Way Out

S1 E1

Way Out — Season 1, Episode 4: Button, Button

Drama, Sci-Fi & Fantasy25 min1 season, 14 episodes7.0/10

Episode synopsis

The Button referred to in the title is the button that will launch the nuclear missiles in a war. Captain Stone has the key which unlocks the control panel, giving access to the Button. Captain Stone also has nightmares about the nuclear holocaust that would result, should he ever have to push the Button; in his nightmare, his men hold him while one of the sergeants takes his key, and presses the Button, unleashing the nuclear missiles. Captain Stone wakes up, relieved it was all a bad dream. But just then, the exact same men that were in his nightmare show up-- including the sergeant who took his key and pushes the Button.
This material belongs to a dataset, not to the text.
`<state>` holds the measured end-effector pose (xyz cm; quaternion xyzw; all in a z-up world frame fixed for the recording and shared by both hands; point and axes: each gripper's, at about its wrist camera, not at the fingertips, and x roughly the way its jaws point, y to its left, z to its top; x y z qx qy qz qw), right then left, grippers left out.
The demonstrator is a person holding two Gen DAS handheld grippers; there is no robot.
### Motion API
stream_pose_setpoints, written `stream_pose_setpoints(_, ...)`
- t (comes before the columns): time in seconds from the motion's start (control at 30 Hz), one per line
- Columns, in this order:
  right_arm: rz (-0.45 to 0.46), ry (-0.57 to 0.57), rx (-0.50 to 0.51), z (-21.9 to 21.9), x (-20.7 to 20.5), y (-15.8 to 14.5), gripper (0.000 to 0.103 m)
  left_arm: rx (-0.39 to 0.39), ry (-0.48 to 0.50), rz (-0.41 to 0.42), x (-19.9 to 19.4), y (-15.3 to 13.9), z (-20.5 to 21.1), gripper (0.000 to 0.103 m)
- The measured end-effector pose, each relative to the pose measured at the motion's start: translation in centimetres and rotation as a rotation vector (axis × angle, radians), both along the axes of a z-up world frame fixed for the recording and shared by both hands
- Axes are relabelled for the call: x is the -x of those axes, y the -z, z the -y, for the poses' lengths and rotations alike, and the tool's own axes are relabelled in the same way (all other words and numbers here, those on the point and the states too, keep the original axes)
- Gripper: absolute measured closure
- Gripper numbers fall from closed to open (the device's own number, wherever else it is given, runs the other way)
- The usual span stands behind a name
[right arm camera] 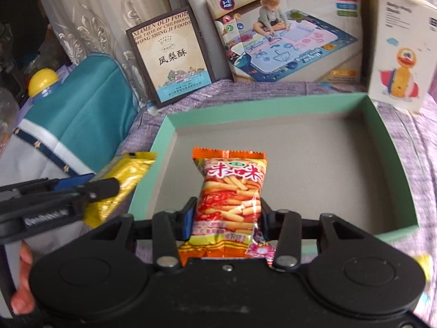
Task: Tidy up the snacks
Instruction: 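Place the yellow wafer bar in the tray with left tool while right tool places orange bag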
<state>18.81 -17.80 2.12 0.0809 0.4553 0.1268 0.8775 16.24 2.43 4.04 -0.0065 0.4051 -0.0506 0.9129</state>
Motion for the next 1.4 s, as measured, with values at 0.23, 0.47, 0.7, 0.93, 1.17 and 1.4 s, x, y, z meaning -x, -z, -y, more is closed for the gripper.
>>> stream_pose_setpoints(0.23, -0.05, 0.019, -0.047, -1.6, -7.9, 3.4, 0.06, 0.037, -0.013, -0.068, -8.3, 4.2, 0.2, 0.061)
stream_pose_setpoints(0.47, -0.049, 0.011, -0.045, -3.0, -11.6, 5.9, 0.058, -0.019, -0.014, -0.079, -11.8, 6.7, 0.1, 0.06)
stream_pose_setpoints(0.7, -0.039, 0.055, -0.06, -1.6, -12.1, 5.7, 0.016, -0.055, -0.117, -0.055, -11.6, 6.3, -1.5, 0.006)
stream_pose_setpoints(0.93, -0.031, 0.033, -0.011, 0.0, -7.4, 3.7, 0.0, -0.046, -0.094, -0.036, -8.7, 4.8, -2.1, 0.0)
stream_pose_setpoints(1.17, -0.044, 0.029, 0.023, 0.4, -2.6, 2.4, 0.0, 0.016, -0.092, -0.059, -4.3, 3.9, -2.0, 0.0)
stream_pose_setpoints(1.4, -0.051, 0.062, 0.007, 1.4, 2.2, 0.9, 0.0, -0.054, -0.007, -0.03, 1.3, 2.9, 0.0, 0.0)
Was it a nightmare, or a vision of what was to come?

About Way Out

Way Out was a 1961 fantasy and science fiction television anthology series hosted by writer Roald Dahl. The macabre 25-minute shows were introduced by Dahl's dry delivery of a brief introductory monologue, sometimes explaining a method of murdering a spouse without getting caught. The taped series began because CBS suddenly needed a replacement for a Jackie Gleason talk show that network executives were about to cancel, and producer David Susskind contacted Dahl to help mount a show quickly. The series was paired by the network with the similar The Twilight Zone for Friday evening broadcasts, running from March through July 1961 at 9:30 p.m. Eastern time, under the primary sponsorship of Liggett & Myers. Writers included Philip H. Reisman, Jr. and Sumner Locke Elliott. The premiere episode, "William and Mary", adapted from a Roald Dahl short story, told of a wife getting revenge on her husband. In "Dissolve to Black", an actress cast as a murder victim at a television studio goes through a rehearsal, but the drama merges with reality as she finds herself trapped on the show's near-deserted set. Other dramas offered startling imagery: a snake slithering up a carpeted staircase inside a suburban home, a disembodied brain in a jar, a headless woman strapped to an electric chair, with a light bulb in place of her head and half of a man's face erased.